- Born: 18 September 1908
- Died: 22 July 1990
- Scientific career
- Fields: zoology
- Institutions: Zoological Survey of India

= Mithan Lal Roonwal =

Indian zoologist (1908–1990)

Mithan Lal Roonwal (18 September 1908 – 22 July 1990) was an Indian zoologist and director of the Zoological Survey of India. Roonwal studied a range of taxa from termites to mammals.
==Education and career==
Roonwal was born in Jodhpur where he received his early education at Sir Pratap School, Sardar School and Darbar High Schools. He then studied at University of Lucknow where he obtained a Bachelors (1929) and a Master of Science in 1930. He began work at the Locust Research Institute in 1931 at Lyallpur and went to Cambridge where he worked on the embryology of Schistocerca gregaria under the guidance of Augustus Daniel Imms and obtained a Ph.D. in 1935. He was a demonstrator at Cambridge University for a term in 1934 and taught at the Government College Ajmer for a few months in 1935.

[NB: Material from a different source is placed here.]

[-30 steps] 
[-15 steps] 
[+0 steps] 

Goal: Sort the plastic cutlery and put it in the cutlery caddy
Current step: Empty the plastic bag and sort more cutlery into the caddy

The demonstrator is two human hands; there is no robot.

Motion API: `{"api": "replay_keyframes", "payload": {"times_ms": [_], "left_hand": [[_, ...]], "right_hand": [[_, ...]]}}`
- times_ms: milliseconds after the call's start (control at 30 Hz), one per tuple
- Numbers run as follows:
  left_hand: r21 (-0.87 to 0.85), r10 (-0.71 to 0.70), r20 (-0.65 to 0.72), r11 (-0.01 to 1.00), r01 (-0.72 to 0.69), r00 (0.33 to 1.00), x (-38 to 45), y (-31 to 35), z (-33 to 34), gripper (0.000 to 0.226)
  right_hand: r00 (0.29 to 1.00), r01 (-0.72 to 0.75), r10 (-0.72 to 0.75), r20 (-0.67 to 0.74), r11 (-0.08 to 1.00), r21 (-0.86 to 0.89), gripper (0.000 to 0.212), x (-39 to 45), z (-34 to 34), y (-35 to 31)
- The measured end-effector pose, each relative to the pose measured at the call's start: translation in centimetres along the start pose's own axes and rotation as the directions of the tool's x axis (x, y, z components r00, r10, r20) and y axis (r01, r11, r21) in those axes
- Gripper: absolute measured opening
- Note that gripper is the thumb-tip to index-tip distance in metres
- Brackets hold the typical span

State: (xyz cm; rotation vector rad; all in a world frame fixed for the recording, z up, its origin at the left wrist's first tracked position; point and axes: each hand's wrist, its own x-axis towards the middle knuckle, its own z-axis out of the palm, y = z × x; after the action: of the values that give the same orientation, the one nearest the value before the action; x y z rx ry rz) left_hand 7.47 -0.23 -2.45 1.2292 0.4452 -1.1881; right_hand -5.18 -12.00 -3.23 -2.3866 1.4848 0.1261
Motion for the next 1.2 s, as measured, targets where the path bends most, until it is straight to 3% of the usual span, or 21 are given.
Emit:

He joined the Zoological Survey of India where he worked at the birds and mammals section from 1939 to 1940. Roonwal joined the army during the Second World War and served as a Major in the 15th Punjab Regiment and received a Burma Star for his services. From 1946 he continued his studies on the desert locust and published ideas on predicting the formation of swarms. He joined the Forest Research Institute in 1949 as an entomologist and worked on cataloguing the insect collections held there. He continued working there until 1956 during which time he took an interest in the systematics of termites in which he collaborated with Alfred E. Emerson.

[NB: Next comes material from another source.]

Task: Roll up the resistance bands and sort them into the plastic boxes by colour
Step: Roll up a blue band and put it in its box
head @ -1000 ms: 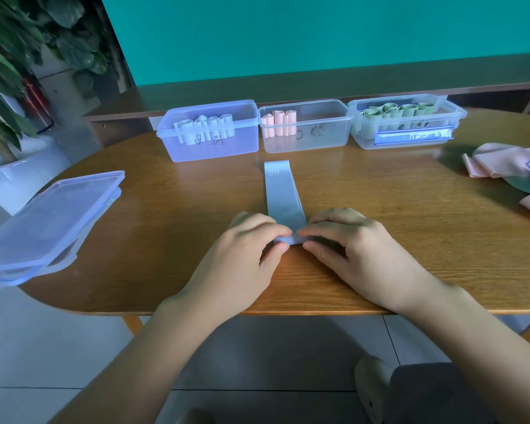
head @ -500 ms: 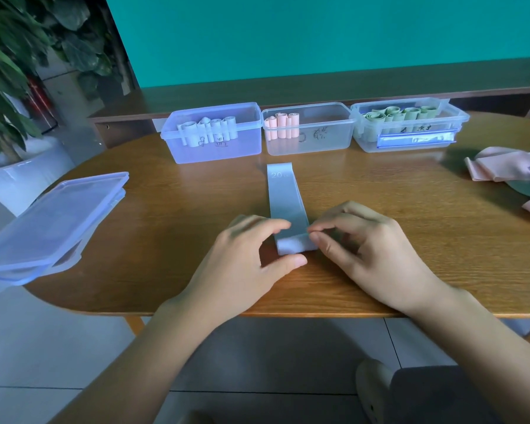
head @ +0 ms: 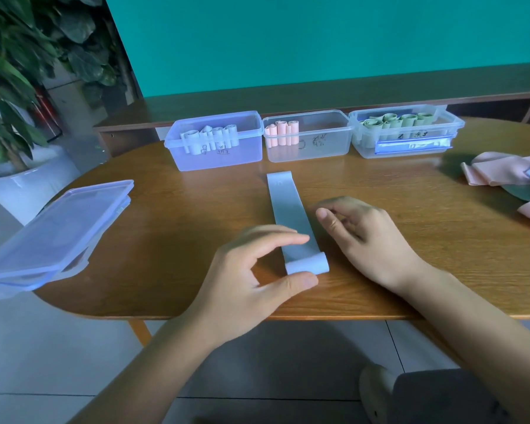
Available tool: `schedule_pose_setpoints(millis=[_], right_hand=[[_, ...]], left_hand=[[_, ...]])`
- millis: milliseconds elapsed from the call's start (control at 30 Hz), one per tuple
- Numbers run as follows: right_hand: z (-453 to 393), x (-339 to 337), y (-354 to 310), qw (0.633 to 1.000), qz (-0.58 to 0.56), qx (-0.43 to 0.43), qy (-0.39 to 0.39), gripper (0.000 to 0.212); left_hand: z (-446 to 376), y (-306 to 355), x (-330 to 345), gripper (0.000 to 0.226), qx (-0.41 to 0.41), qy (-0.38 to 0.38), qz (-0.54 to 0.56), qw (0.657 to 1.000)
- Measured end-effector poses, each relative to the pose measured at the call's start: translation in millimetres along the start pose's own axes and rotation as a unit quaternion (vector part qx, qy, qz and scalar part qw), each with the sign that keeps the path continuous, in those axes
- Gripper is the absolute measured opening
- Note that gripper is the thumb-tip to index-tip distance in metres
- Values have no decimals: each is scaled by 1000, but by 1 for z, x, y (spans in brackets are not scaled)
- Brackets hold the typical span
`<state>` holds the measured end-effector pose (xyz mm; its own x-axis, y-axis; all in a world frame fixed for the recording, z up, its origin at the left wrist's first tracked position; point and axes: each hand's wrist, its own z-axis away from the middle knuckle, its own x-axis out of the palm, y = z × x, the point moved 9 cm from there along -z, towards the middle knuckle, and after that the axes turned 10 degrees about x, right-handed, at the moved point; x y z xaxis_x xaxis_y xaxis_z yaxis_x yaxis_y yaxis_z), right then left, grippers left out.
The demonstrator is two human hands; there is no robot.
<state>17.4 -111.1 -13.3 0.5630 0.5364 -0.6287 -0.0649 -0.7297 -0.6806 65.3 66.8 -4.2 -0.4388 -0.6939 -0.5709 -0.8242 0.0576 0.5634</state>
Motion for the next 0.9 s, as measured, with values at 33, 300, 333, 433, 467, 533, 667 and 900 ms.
schedule_pose_setpoints(millis=[33, 300, 333, 433, 467, 533, 667, 900], right_hand=[[-6, 5, 1, 1000, 13, -10, -15, 31], [-42, 45, 29, 971, 173, 4, -167, 75], [-47, 48, 32, 966, 190, 14, -174, 79], [-70, 52, 36, 965, 201, 42, -160, 74], [-80, 52, 38, 968, 195, 55, -149, 70], [-102, 54, 44, 973, 177, 85, -124, 63], [-141, 64, 48, 977, 159, 109, -93, 51], [-174, 75, 52, 988, -30, 127, -80, 16]], left_hand=[[0, 0, 5, 45, 0, -16, -9, 1000], [11, 11, 23, 18, 63, -85, -28, 994], [11, 14, 23, 16, 70, -85, -27, 994], [12, 20, 25, 15, 87, -75, -31, 993], [12, 20, 27, 17, 89, -76, -33, 993], [11, 20, 30, 19, 90, -80, -35, 992], [9, 20, 34, 17, 109, -95, -35, 989], [6, 9, 13, 17, 103, -38, -10, 994]])
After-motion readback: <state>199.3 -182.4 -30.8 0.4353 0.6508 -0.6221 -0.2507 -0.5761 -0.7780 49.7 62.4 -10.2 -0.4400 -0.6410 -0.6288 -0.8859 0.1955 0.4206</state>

In 1956 he joined the Zoological Survey of India to succeed Sunder Lal Hora as the director. He retired from the ZSI in 1965 and joined Jodhpur University.

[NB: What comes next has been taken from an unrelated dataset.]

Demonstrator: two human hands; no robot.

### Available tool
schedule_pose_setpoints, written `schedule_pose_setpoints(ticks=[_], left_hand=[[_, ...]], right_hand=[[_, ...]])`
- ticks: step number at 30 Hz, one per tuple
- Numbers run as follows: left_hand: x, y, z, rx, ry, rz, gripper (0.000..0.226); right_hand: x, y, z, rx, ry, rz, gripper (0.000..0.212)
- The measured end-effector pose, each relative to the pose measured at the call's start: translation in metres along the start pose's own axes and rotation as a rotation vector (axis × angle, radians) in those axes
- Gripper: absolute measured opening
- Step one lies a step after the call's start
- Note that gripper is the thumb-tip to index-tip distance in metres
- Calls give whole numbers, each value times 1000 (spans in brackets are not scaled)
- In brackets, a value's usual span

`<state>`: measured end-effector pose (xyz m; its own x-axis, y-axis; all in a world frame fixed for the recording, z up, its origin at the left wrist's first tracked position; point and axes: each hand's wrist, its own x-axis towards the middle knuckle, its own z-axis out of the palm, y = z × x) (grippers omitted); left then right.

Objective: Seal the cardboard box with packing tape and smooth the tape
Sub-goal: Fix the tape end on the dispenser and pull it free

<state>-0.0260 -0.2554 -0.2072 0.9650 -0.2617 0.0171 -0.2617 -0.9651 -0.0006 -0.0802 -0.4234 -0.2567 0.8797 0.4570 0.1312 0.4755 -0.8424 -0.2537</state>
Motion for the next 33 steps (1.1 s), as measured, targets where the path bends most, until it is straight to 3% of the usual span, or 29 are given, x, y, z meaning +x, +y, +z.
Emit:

==Notable work and recognition==
His landmark works were on the biology of termites and a monograph on the primates of South Asia. He was the first to note geographic patterns in the shape in which gray langurs (treated in his time as a single species) carried their tails. He described many new species during his career at the Zoological Survey of India.

He received a Sc.D. for his work on the morphology and systematics of termites in 1962 from Cambridge University.